Validation of Diagnostic Criteria for Endometrial Adenocarcinoma.
Andy Lo, Seema Khutti, Khush Mittal. New York University School of Medicine, NY
Background: We previously identified morphologic criteria for endometrial biopsies which showed increased sensitivity and specificity for distinguishing endometrial adenocarcinoma (EA) from complex atypical hyperplasia (CAH). In the current study we evaluated the application of these criteria to endometrial biopsies received at our institution between 2007 and 2010.
Design: We searched the pathology database at NYULMC for all endometrial biopsies with subsequent hysterectomy received between January 2007 and August 2010 which were diagnosed as either CAH or EA, FIGO grade I. Slides for each identified case were retrieved, and were reassessed for the presence or absence of adenocarcinoma without the knowledge of hysterectomy findings. A diagnosis of EA was made if the biopsy possessed either 1)areas of >95% glandular crowding that were 3 mm or larger in aggregate diameter or 2) any cribiform architecture. We compared our diagnosis with that of the resection.
Results: We identified 95 patients that fulfilled all of the criteria for inclusion. On assessment of the slides using the previously discussed criteria, we diagnosed 50 of these cases as EA. On resection, 42 of these patients had EA (42/50, 84%); the remainder had CAH or contained no residual atypical lesion. In 45 cases we diagnosed CAH; 36 of these cases had CAH on resection. The remaining 10 cases were diagnosed as adenocarcinoma and adenocarcinoma in situ on resection (7/45, 15.5% and 3/45,6.6% respectively). These figures produced a sensitivity of 84% and a specificity of 80% for the diagnosis of endometrial adenocarcinoma (p<.0001).
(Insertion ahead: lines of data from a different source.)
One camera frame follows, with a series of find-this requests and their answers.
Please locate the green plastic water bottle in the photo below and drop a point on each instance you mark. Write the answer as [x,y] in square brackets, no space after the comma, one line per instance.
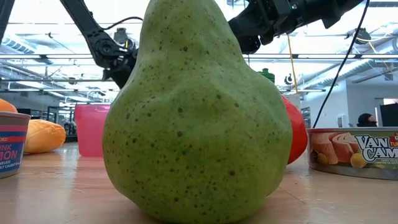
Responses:
[267,76]

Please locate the pink translucent plastic bin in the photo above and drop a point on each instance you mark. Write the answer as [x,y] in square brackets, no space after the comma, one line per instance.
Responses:
[91,130]

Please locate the green speckled pear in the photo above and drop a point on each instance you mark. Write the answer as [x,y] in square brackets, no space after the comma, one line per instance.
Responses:
[196,130]

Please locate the yellow-orange bread roll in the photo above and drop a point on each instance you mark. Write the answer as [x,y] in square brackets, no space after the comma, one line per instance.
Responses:
[45,137]

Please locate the red tomato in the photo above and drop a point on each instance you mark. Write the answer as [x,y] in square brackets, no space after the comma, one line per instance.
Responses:
[297,133]

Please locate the orange round fruit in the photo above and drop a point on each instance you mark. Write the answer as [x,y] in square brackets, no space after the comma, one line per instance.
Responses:
[6,107]

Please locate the blue label salmon can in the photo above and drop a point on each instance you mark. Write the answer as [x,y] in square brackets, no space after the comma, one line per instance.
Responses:
[11,146]

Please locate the Van Camp's tuna can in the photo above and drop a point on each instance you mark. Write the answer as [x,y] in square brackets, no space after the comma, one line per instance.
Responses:
[351,152]

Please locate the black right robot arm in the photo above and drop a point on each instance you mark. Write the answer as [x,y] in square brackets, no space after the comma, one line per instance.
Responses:
[326,9]

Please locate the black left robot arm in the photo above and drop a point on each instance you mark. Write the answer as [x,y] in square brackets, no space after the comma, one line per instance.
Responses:
[81,18]

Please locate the black monitor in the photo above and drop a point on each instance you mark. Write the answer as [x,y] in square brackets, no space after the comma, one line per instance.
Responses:
[389,115]
[24,111]

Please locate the person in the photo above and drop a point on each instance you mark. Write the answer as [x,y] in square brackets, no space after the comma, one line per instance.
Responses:
[366,120]
Conclusions: The findings of this study validated previously derived criteria for diagnosing endometrial adenocarcinoma. The criteria used in this study had a higher sensitivity and specificity for predicting endometrial adenocarcinoma in hysterectomy specimens than any of the previously published criteria. The probability of finding endometrial adenocarcinoma in cases diagnosed as CAH was lower than that reported in other published series. Use of these criteria should lead to more accurate classification of cases in the spectrum of complex atypical endometrial hyperplasia to well differentiated endometrial adenocarcinoma.